Goal of the exercise: Your answer must be a single number: how many lines in the records below contain the word "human".

Extracted records:
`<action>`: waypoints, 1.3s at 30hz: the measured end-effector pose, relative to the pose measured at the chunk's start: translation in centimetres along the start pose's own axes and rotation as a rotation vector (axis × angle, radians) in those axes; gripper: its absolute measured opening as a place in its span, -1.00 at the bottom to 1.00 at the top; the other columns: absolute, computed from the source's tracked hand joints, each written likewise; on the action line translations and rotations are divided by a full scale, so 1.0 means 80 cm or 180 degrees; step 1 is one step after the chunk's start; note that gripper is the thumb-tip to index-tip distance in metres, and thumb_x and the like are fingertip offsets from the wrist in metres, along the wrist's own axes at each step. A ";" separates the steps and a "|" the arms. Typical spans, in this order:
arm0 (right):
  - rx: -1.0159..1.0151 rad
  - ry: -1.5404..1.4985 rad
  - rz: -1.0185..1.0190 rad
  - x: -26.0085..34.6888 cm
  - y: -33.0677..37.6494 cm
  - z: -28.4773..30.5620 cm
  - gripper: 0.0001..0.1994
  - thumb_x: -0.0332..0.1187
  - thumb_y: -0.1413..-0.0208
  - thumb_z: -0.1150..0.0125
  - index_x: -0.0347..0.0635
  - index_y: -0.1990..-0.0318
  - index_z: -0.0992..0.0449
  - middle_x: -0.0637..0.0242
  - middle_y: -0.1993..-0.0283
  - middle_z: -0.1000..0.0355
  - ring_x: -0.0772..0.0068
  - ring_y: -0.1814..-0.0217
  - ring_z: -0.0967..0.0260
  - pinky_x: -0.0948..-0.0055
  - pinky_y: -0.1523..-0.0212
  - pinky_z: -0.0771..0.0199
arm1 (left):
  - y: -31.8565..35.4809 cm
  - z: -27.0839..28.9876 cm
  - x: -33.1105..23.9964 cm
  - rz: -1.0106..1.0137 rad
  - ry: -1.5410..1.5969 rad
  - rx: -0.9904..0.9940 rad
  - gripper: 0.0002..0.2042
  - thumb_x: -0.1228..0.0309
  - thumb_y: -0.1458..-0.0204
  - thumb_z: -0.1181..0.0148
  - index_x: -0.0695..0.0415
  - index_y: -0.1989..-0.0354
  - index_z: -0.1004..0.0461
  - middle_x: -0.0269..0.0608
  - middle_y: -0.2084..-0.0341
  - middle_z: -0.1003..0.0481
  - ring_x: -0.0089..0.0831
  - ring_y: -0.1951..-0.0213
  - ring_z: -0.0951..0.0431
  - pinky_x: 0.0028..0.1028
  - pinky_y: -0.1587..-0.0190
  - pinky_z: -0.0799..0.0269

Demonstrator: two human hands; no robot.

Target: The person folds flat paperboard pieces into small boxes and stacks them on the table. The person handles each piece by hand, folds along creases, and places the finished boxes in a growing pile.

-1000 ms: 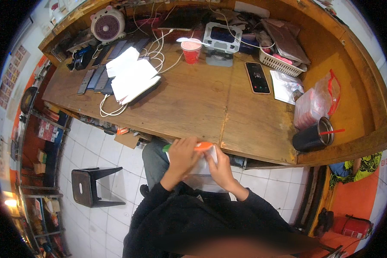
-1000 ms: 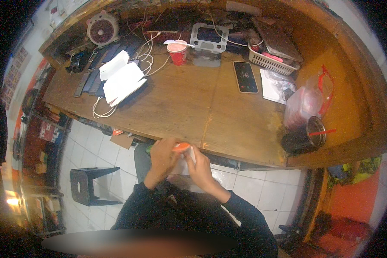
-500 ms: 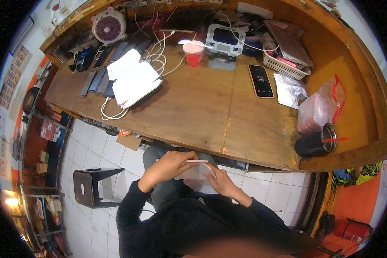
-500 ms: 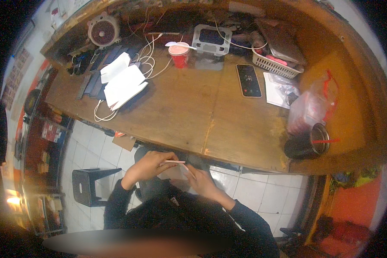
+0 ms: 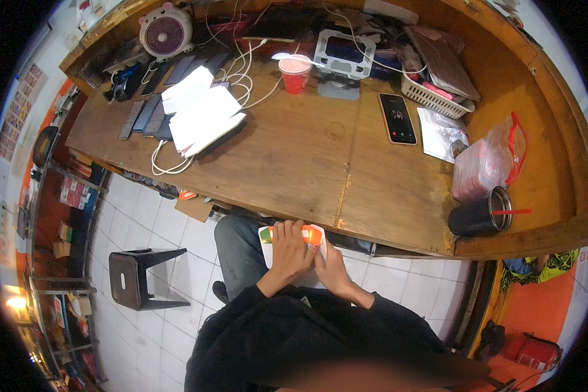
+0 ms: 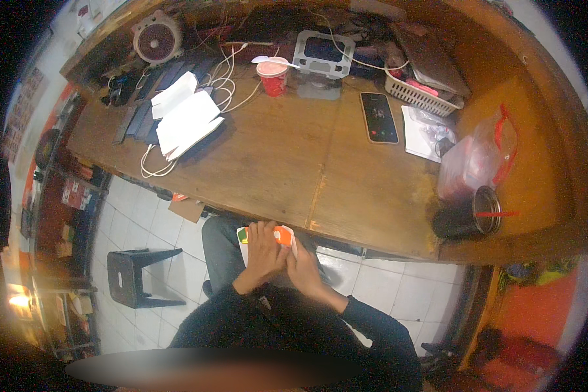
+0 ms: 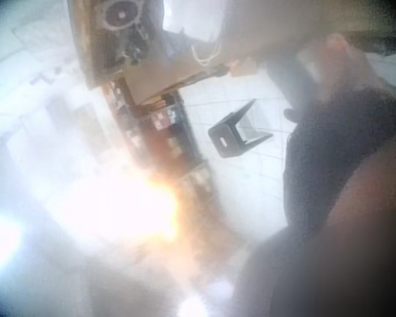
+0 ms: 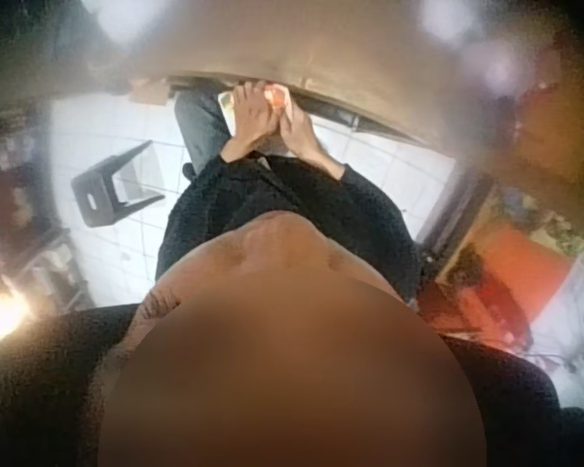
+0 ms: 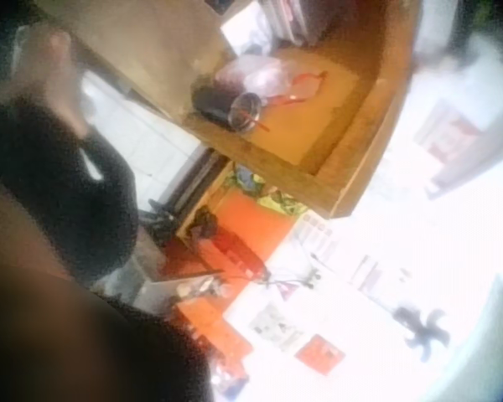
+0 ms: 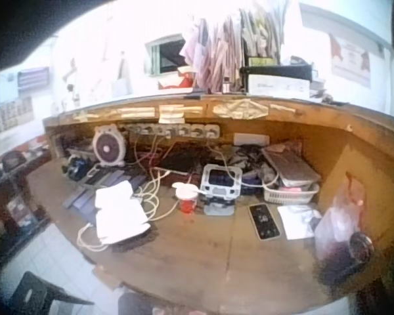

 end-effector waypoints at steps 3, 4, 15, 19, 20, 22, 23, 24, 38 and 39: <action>0.0298 -0.0065 0.0079 0.018 -0.005 -0.010 -0.56 -0.41 -0.23 -0.01 -0.38 -0.24 -0.22 -0.29 0.07 -0.44 -0.36 -0.02 -0.39 0.10 0.00 -0.41 | -0.008 0.017 0.011 -0.0257 -0.0089 0.0219 -0.48 -0.04 0.04 -0.16 0.23 0.17 -0.43 -0.02 0.29 -0.40 -0.07 0.18 -0.38 -0.14 0.14 -0.24; 0.0383 -0.0079 0.0102 0.026 -0.006 -0.013 -0.53 -0.38 -0.23 -0.03 -0.39 -0.26 -0.18 -0.30 0.07 -0.43 -0.36 -0.02 -0.39 0.07 -0.01 -0.40 | -0.009 0.029 0.016 -0.0323 -0.0041 0.0121 -0.52 -0.01 0.05 -0.18 0.21 0.22 -0.44 -0.05 0.33 -0.42 -0.11 0.23 -0.41 -0.17 0.19 -0.26; 0.1747 0.0675 0.0441 0.095 0.017 -0.021 -0.18 -0.18 -0.11 -0.31 -0.07 -0.44 0.04 -0.17 -0.34 -0.13 -0.16 -0.38 -0.12 0.11 -0.32 -0.17 | -0.027 0.156 0.114 0.0614 0.0129 -0.1362 -0.66 0.11 -0.09 -0.16 0.15 0.52 -0.46 -0.12 0.65 -0.41 -0.14 0.58 -0.40 -0.27 0.51 -0.22; 0.1278 0.0581 0.0515 0.111 0.002 -0.025 -0.55 -0.44 -0.22 -0.13 -0.14 -0.25 -0.25 -0.31 0.04 -0.40 -0.26 -0.02 -0.42 0.11 0.05 -0.46 | -0.021 0.203 0.133 0.1112 0.0204 -0.1499 -0.60 0.04 -0.13 -0.13 0.17 0.50 -0.49 -0.11 0.56 -0.45 -0.15 0.48 -0.44 -0.27 0.35 -0.31; 0.1225 0.0671 0.0600 0.117 -0.006 -0.026 -0.58 -0.43 -0.22 -0.14 -0.18 -0.22 -0.26 -0.31 0.11 -0.41 -0.27 0.03 -0.43 0.09 0.10 -0.46 | -0.023 0.213 0.135 0.1215 0.0119 -0.1427 -0.57 0.01 -0.13 -0.13 0.17 0.50 -0.50 -0.11 0.50 -0.48 -0.16 0.42 -0.47 -0.27 0.27 -0.36; 0.1370 0.1082 0.0205 0.107 -0.028 -0.026 -0.62 -0.40 -0.22 -0.15 -0.26 -0.16 -0.29 -0.31 0.24 -0.42 -0.30 0.15 -0.44 0.06 0.21 -0.45 | -0.022 0.261 0.123 0.0921 -0.0274 -0.1930 -0.51 -0.09 -0.13 -0.09 0.19 0.37 -0.50 -0.10 0.32 -0.49 -0.17 0.21 -0.47 -0.23 0.03 -0.30; 0.1246 0.1042 0.0372 0.121 -0.043 -0.020 -0.66 -0.38 -0.23 -0.14 -0.35 -0.08 -0.32 -0.29 0.32 -0.40 -0.29 0.21 -0.42 0.05 0.28 -0.41 | -0.021 0.282 0.117 0.0756 -0.0455 -0.2151 -0.47 -0.13 -0.12 -0.08 0.20 0.31 -0.51 -0.10 0.23 -0.49 -0.17 0.10 -0.46 -0.21 -0.10 -0.27; 0.0950 0.1278 0.0889 0.148 -0.062 -0.015 -0.65 -0.33 -0.24 -0.16 -0.42 -0.05 -0.34 -0.27 0.30 -0.43 -0.12 0.25 -0.50 0.18 0.27 -0.45 | -0.012 0.304 0.119 0.0704 -0.0301 -0.2534 -0.45 -0.15 -0.13 -0.05 0.22 0.22 -0.48 -0.09 0.15 -0.46 -0.17 0.02 -0.42 -0.19 -0.16 -0.20; 0.0919 0.1229 0.1254 0.248 -0.491 -0.146 -0.52 -0.21 -0.13 -0.25 -0.43 -0.06 -0.41 0.07 0.07 -0.49 0.26 0.02 -0.44 0.29 0.01 -0.44 | 0.135 0.314 0.235 0.1985 0.0877 -0.2905 -0.67 0.29 -0.27 0.23 0.26 0.09 -0.42 -0.11 0.14 -0.45 -0.29 -0.02 -0.39 -0.31 -0.17 -0.19; 0.0772 0.2121 0.1362 0.235 -0.501 -0.150 -0.47 -0.15 -0.10 -0.28 -0.43 -0.06 -0.41 0.03 0.05 -0.49 0.21 0.01 -0.44 0.26 0.01 -0.44 | 0.143 0.317 0.240 0.2043 0.0813 -0.2900 -0.67 0.30 -0.27 0.24 0.26 0.09 -0.42 -0.11 0.14 -0.45 -0.29 -0.02 -0.39 -0.32 -0.17 -0.19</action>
Point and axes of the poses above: each hand's wrist, its own y-axis away from the middle knuckle, its own z-axis out of the back of the hand, x = y × z, the point moved 10 cm from there along -y, towards the middle knuckle
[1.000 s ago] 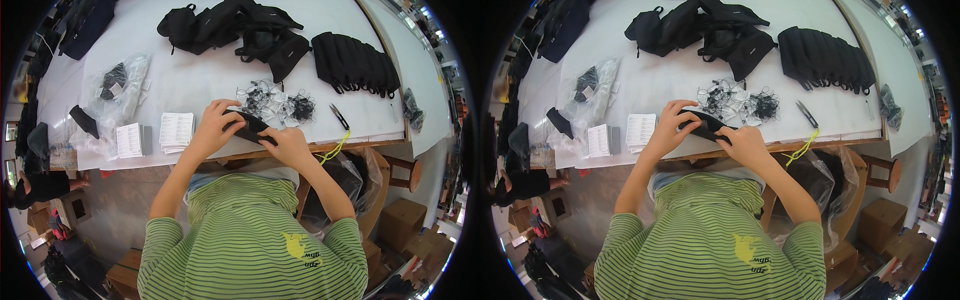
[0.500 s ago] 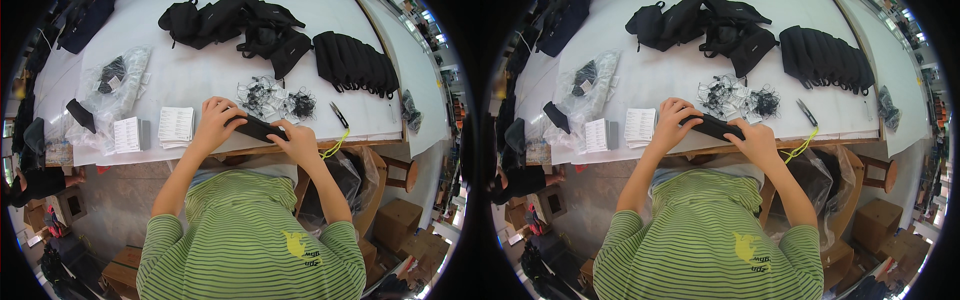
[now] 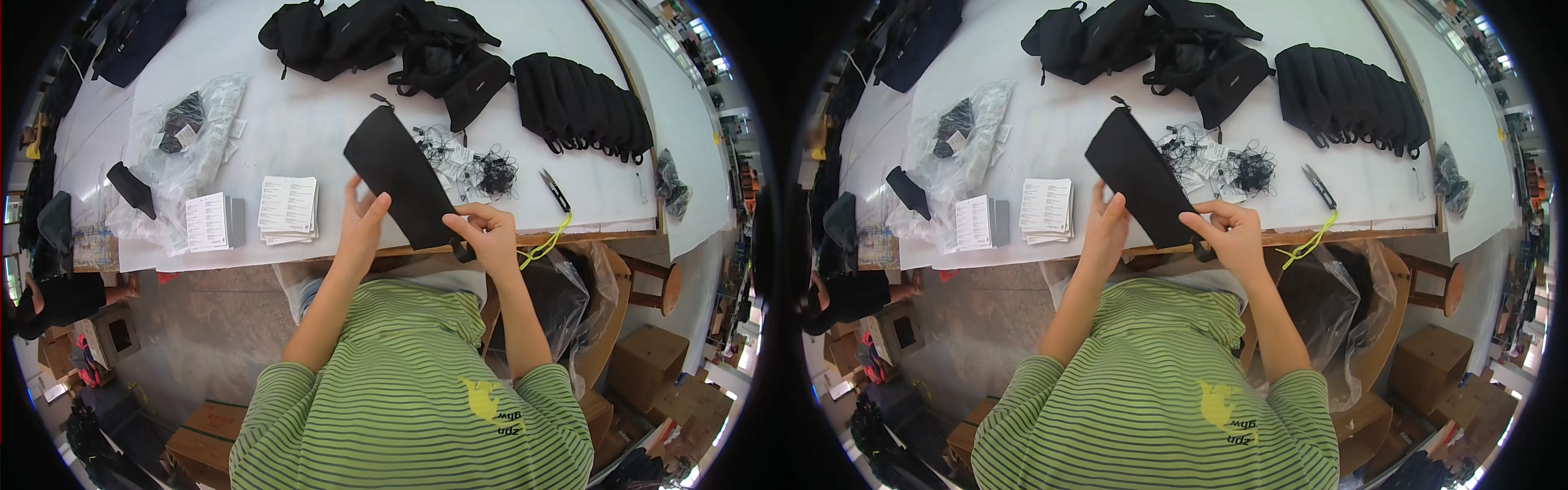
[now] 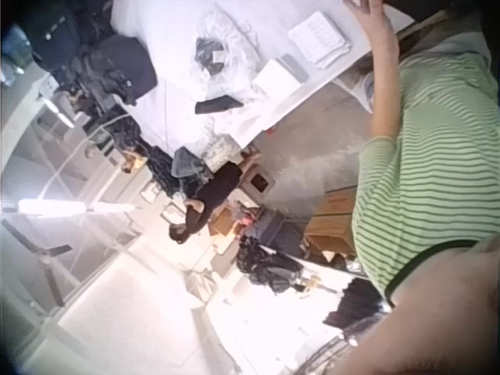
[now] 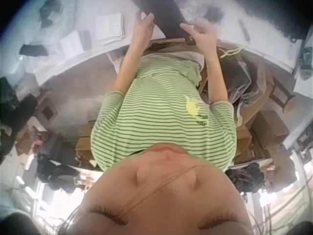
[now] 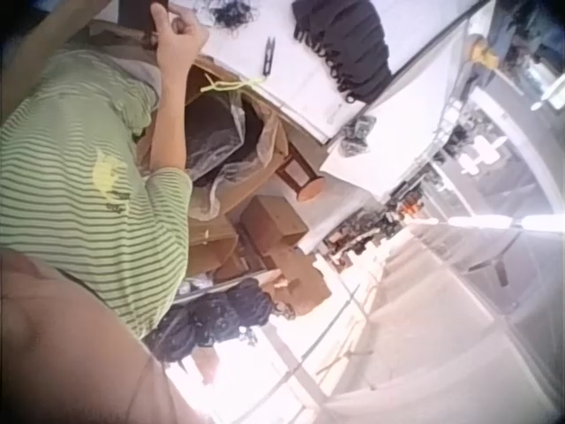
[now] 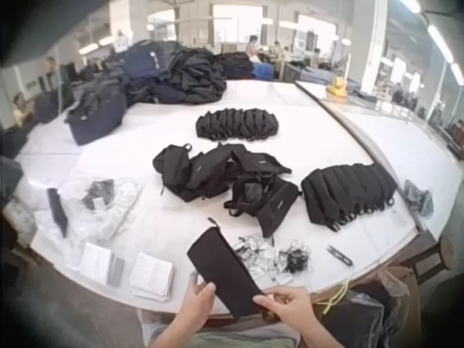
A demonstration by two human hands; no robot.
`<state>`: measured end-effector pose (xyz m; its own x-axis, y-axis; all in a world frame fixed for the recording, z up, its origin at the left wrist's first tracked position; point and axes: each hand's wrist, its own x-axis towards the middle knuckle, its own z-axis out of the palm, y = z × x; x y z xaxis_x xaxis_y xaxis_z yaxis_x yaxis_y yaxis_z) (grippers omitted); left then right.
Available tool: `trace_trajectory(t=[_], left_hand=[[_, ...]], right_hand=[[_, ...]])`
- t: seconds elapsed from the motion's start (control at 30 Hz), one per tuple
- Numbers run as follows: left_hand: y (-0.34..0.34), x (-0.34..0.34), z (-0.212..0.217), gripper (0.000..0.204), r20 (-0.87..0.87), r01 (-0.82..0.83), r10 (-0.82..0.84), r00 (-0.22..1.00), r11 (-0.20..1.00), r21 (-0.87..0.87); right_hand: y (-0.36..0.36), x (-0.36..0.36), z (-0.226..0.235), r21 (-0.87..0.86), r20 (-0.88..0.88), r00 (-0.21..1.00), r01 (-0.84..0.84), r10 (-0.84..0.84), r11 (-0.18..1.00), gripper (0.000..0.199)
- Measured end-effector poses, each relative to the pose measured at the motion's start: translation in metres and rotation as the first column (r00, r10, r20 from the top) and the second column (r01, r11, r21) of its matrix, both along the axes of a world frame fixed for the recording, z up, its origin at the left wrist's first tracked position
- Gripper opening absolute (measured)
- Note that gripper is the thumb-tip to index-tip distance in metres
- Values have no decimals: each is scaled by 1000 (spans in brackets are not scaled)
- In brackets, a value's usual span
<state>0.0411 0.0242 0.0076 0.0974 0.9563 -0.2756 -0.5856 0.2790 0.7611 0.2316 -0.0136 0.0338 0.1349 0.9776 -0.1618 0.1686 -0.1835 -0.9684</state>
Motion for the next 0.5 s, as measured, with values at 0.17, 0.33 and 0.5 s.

Exercise answer: 2